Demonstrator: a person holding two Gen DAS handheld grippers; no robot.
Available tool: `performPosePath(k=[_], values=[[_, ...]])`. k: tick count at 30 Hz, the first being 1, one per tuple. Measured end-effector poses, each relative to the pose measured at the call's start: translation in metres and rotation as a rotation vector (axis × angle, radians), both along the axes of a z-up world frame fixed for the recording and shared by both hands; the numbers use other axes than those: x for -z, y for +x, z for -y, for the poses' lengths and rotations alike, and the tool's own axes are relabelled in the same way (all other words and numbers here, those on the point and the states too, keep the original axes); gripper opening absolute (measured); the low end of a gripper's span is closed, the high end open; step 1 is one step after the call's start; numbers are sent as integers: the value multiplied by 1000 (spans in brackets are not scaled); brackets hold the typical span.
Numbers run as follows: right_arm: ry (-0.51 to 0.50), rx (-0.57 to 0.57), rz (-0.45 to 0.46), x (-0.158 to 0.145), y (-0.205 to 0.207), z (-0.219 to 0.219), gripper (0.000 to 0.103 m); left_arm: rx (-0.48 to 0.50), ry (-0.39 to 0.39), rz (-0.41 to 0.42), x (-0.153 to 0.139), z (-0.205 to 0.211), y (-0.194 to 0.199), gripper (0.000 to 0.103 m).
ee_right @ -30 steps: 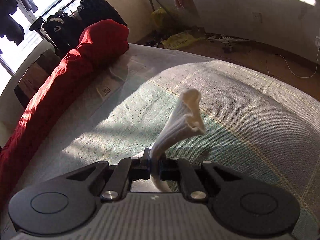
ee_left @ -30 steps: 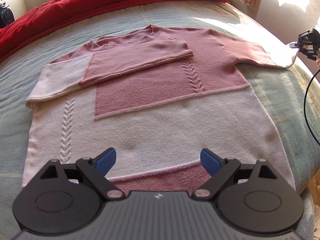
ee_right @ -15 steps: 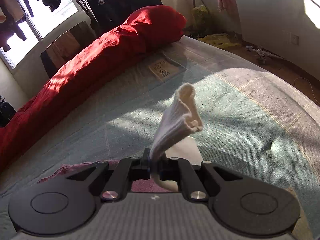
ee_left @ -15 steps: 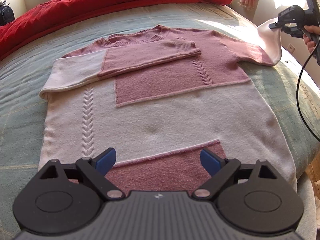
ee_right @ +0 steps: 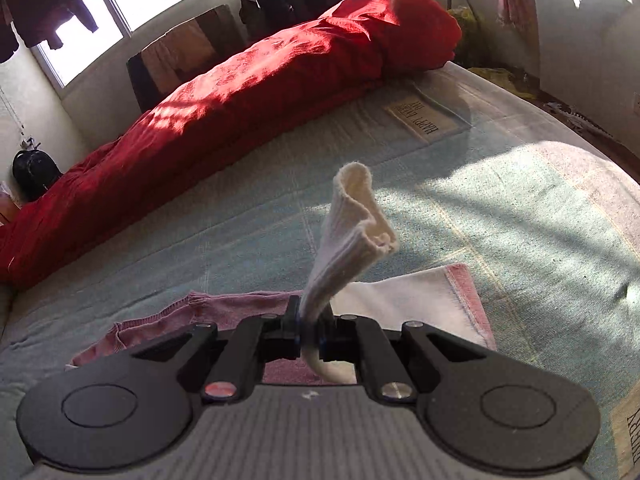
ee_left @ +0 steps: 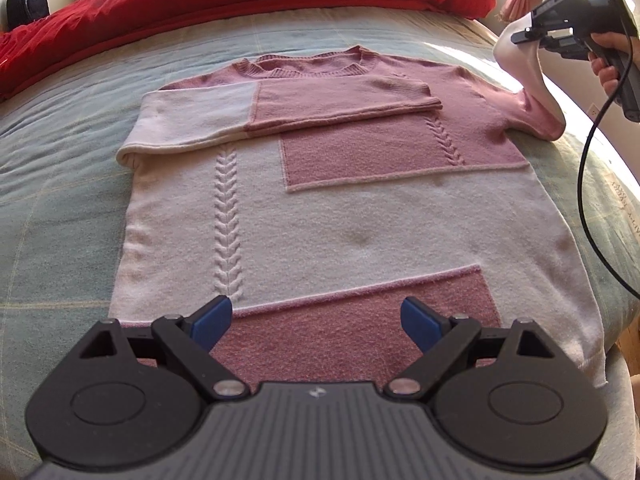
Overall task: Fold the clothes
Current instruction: 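Lift the cuff and carry the sleeve across the sweater body toward the collar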
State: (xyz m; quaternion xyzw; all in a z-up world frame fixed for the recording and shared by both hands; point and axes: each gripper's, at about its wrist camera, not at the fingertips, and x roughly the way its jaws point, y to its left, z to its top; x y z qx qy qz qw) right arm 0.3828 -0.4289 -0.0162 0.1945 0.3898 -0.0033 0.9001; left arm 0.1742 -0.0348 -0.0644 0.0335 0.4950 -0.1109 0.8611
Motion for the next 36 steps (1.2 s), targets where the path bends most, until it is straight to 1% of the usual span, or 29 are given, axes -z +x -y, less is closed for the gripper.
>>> performPosePath(k=[4,6,15,21,26,36], values=[[2,-28,-6,2,4,-21,8,-4,0,-8,2,-6,0,91],[-12,-58,-19,3,7,-33,8,-5,0,-15,3,-7,0,91],[-197,-216,-66,3,15,-98,8,-12,-2,-41,8,-14,-6,91],[-296,-268,-72,2,17,-130,8,-26,-17,-52,10,-21,-7,91],[-373,-289,-49,3,20,-163,8,-22,-8,-62,11,-25,-6,91],[-563,-429,-24,28,19,-255,8,-35,11,-92,17,-31,-10,91]])
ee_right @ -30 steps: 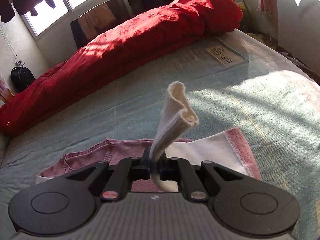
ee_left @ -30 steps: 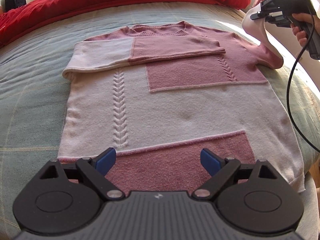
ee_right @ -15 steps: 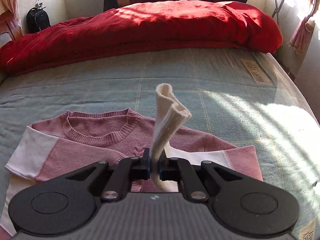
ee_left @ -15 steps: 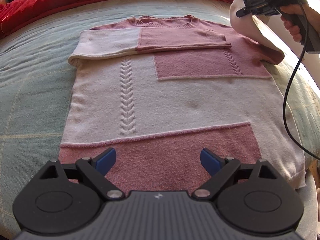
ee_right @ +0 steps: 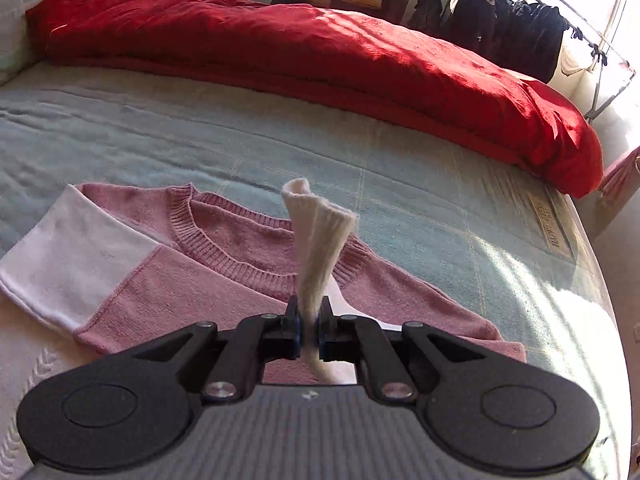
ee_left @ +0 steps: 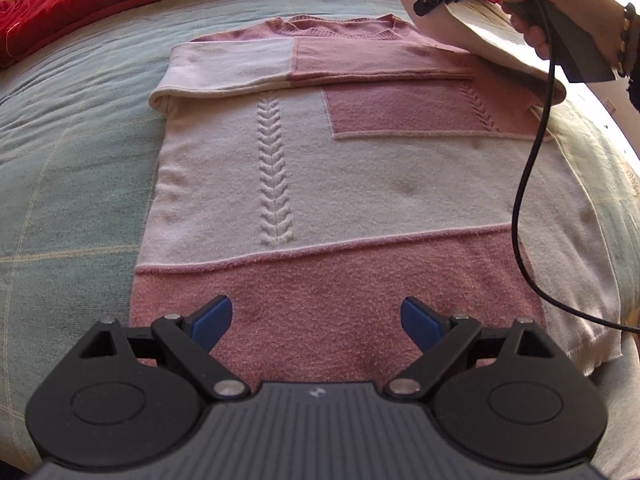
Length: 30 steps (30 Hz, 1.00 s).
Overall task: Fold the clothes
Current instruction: 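Lift the cuff and carry the sleeve across the sweater body toward the collar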
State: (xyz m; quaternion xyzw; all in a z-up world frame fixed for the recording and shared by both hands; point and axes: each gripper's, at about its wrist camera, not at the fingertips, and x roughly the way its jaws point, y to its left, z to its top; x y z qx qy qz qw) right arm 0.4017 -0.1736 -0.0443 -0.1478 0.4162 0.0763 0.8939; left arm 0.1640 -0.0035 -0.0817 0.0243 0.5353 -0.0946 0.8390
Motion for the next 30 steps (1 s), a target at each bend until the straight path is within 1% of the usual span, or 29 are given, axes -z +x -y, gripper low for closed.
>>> performPosePath(k=[6,16,24,30], values=[[-32,-45,-4,19,-6,-34,8,-10,4,-8,2,-6,-1,91],[-1,-76,-7,21,-13,-53,8,-15,-5,-18,6,-8,0,91],[-25,-141,-16,26,-23,-79,9,-25,-10,-13,5,-13,-1,91],[-53,-156,-36,39,-26,-92,9,-39,-13,-12,4,-20,-3,91]])
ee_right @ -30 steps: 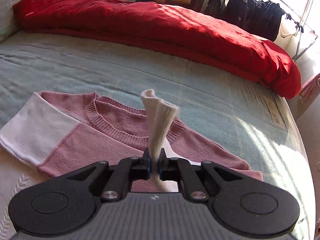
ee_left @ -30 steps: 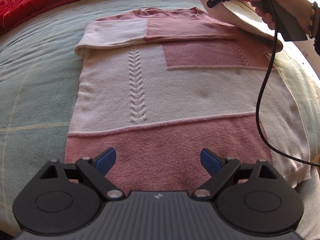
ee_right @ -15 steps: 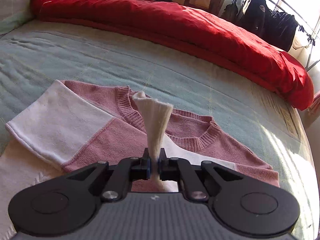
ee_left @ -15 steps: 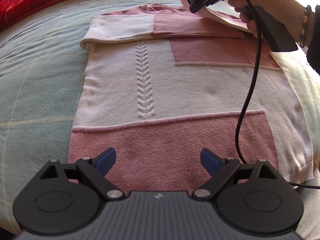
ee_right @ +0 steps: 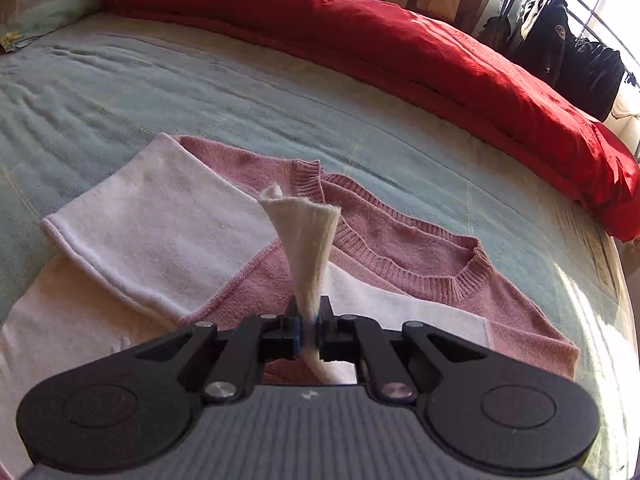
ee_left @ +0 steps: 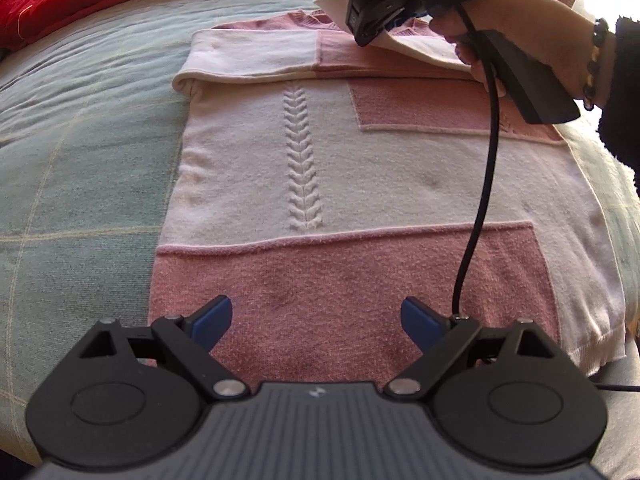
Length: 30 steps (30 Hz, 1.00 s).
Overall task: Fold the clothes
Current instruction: 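Lift the cuff and carry the sleeve across the sweater body toward the collar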
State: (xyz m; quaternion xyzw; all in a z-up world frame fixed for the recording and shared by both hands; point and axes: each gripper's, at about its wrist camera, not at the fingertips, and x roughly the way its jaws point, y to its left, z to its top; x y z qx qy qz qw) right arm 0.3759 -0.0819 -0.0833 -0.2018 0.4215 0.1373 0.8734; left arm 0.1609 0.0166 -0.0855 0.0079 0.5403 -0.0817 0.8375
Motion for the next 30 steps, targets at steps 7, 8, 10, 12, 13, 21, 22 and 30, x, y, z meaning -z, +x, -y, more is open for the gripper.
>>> performPosePath(k=[7,8,10,12,13,21,22,30], values=[[-50,-18,15,11,-5,-9,9,-17,-3,-7,3,-6,0,91],[-60,-23,22,11,-5,-11,9,-17,-7,-8,4,-7,0,91],[-86,-36,41,11,-5,-17,9,-19,-12,-10,5,-8,0,91],[-107,-45,51,11,-4,-22,9,-21,-16,-13,7,-10,1,91],[-121,-49,58,13,-4,-24,9,-22,-17,-14,8,-11,1,91],[-161,-54,85,22,-5,-33,9,-42,-32,-15,12,-19,3,91],[-160,-52,90,21,-5,-34,9,-42,-34,-15,12,-20,3,91],[-169,-59,71,28,-2,-39,10,-41,-37,-17,14,-22,5,91]])
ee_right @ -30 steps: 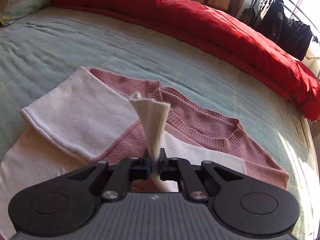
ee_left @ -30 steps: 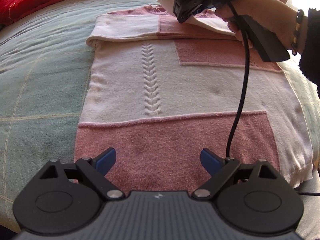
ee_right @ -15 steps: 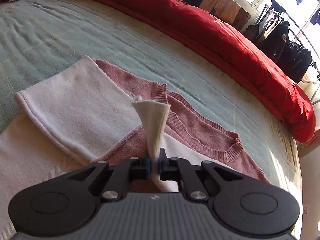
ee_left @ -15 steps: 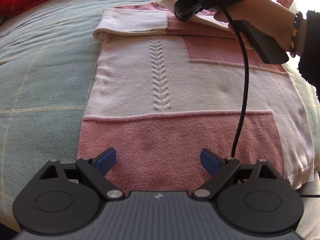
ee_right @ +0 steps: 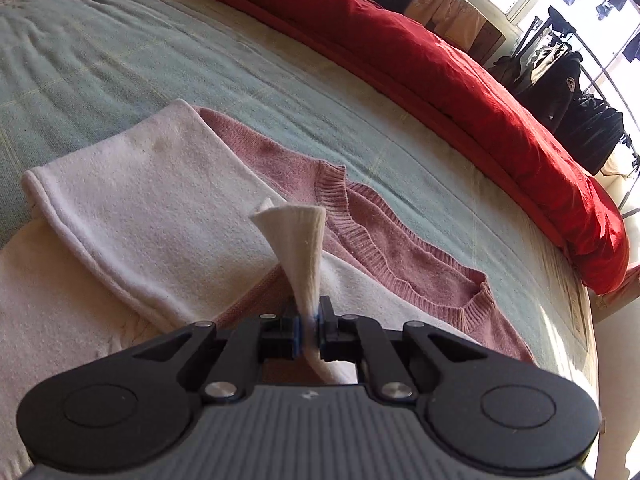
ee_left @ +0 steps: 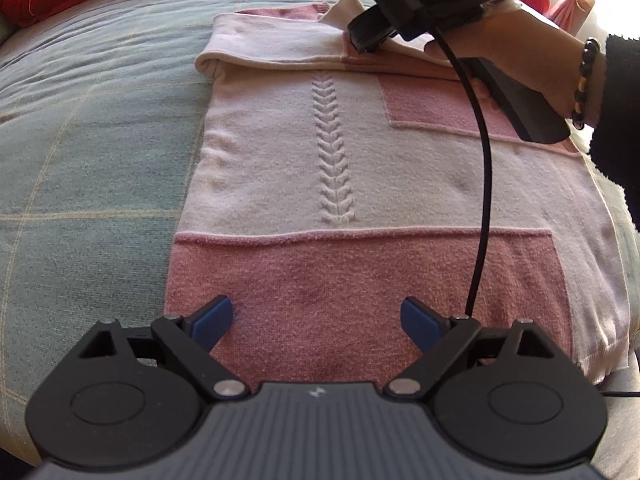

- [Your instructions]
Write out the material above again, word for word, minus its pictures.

- [Expected answer]
Demonstrator: a person holding two Gen DAS handheld grippers; no robot.
Available tool: `performPosePath(k=[_], values=[[_, ...]])`. k: tick count at 30 Hz, the first being 1, one per tuple. Measured end-effector poses, each relative to the pose measured at the call's start: translation in metres and rotation as a rotation vector (axis × angle, radians), both along the axes of a z-up world frame fixed for the recording and shared by both hands; the numbers use other axes than those: x for -z, y for +x, z for -y, for the poses' lengths and rotations alike, and the tool's own axes are relabelled in the same way (all other words and numbers here, those on the point and the states too, keep the original axes); gripper opening absolute (measured); the low end of a gripper's span is closed, the high end open; step 1 is one step after the call's start; numbers are sent as integers: the value multiplied by 1000 (spans in brackets are not scaled); brackets hold the typical span.
Numbers run as follows: right_arm: ry (-0.51 to 0.50), rx (-0.57 to 0.57), rz (-0.45 to 0.46), x (-0.158 to 0.145), y (-0.205 to 0.207), z (-0.219 to 0.219), gripper (0.000 to 0.103 m); left_arm: rx (-0.48 to 0.50), ry (-0.39 to 0.39), rz (-0.41 to 0.42), x (-0.153 to 0.139), z (-0.205 to 0.211), y (-0.194 to 0.199), gripper (0.000 to 0.103 m).
ee_right @ -30 steps: 
ee_left @ -30 steps: 
ee_right @ -15 steps: 
ee_left @ -15 steps: 
ee_right @ +0 steps: 
ee_left @ +0 steps: 
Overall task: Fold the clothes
Current instruction: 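Lift the cuff and carry the sleeve across the sweater body toward the collar
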State: (xyz m; quaternion xyzw; all in a z-up world frame fixed for the recording and shared by both hands; point and axes: each gripper's, at about its wrist camera, not at the fingertips, and x roughly the way its jaws point, y to its left, z to its top; x y z qx qy qz qw) right arm 0.3828 -0.4289 -0.0162 0.1945 0.3898 -0.0033 0.9001; left arm 0.1742 -0.0348 -0.0644 0.0335 0.4950 -0.1109 0.8611
Motion for the next 36 steps (1.2 s), targets where the path bends most, until it is straight to 1% of the usual span, or 29 are given, axes -z +x -y, less is closed for the gripper.
>>> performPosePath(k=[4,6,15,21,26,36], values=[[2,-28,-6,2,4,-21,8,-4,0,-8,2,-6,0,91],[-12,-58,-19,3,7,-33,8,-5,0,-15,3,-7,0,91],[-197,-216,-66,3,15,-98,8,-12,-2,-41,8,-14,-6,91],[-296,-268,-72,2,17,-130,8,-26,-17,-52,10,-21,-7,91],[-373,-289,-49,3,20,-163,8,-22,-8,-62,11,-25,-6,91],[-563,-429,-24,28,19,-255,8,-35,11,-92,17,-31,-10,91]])
ee_right @ -30 steps: 
ee_left @ -30 steps: 
ee_right @ -15 steps: 
ee_left @ -15 steps: 
ee_right @ +0 steps: 
ee_left @ +0 steps: 
Length: 30 steps (30 Hz, 1.00 s).
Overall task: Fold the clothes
Current instruction: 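Lift the cuff and carry the sleeve across the sweater body toward the collar
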State: (xyz m; quaternion xyzw; all in a z-up world frame fixed for the recording and shared by both hands; point and axes: each gripper's, at about its wrist camera, not at the fingertips, and x roughly the way its jaws point, y to its left, z to its top; x y z qx qy qz qw) right arm 0.4017 -0.1736 -0.0443 -0.1478 0.4162 0.0763 0.8939; left arm 0.1640 -0.0035 -0.0817 0.0243 0.5353 -0.0946 0.8390
Motion for the next 30 steps (1 s), a target at each bend until the straight path is within 1% of the usual span, or 29 are given, axes -z +x -y, gripper low for closed.
>>> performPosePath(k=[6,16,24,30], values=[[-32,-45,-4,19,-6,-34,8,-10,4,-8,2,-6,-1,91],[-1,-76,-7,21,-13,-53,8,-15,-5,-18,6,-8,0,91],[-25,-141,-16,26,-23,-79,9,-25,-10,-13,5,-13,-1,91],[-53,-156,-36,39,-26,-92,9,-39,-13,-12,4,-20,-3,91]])
ee_right @ -30 steps: 
ee_left @ -30 steps: 
ee_right @ -15 steps: 
ee_left @ -15 steps: 
ee_right @ +0 steps: 
ee_left @ +0 steps: 
Length: 30 steps (30 Hz, 1.00 s).
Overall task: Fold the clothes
Current instruction: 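Lift the cuff and carry the sleeve across the sweater body toward the collar
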State: (xyz m; quaternion xyzw; all in a z-up world frame fixed for the recording and shared by both hands; point and axes: each gripper's, at about its wrist camera, not at the fingertips, and x roughly the way its jaws point, y to its left, z to its top; x y z qx qy qz qw) right arm 0.3759 -0.0819 -0.0833 -0.2018 0.4215 0.1373 0.8734; left arm 0.1609 0.0166 -0.0855 0.0079 0.5403 -0.0817 0.8375
Motion for the next 30 steps, targets at steps 7, 8, 10, 12, 13, 21, 22 and 30, x, y, z meaning -z, +x, -y, more is open for the gripper.
>>> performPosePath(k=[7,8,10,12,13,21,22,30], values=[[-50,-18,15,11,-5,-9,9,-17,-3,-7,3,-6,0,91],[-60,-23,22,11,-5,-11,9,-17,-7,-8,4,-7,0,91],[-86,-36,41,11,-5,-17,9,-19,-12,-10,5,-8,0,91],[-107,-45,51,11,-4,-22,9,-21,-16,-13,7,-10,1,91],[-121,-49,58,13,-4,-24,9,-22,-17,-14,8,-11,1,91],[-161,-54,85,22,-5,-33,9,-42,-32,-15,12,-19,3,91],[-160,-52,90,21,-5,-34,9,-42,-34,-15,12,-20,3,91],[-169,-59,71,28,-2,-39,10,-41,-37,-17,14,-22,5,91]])
ee_right @ -30 steps: 
ee_left @ -30 steps: 
ee_right @ -15 steps: 
ee_left @ -15 steps: 
ee_right @ +0 steps: 
ee_left @ +0 steps: 

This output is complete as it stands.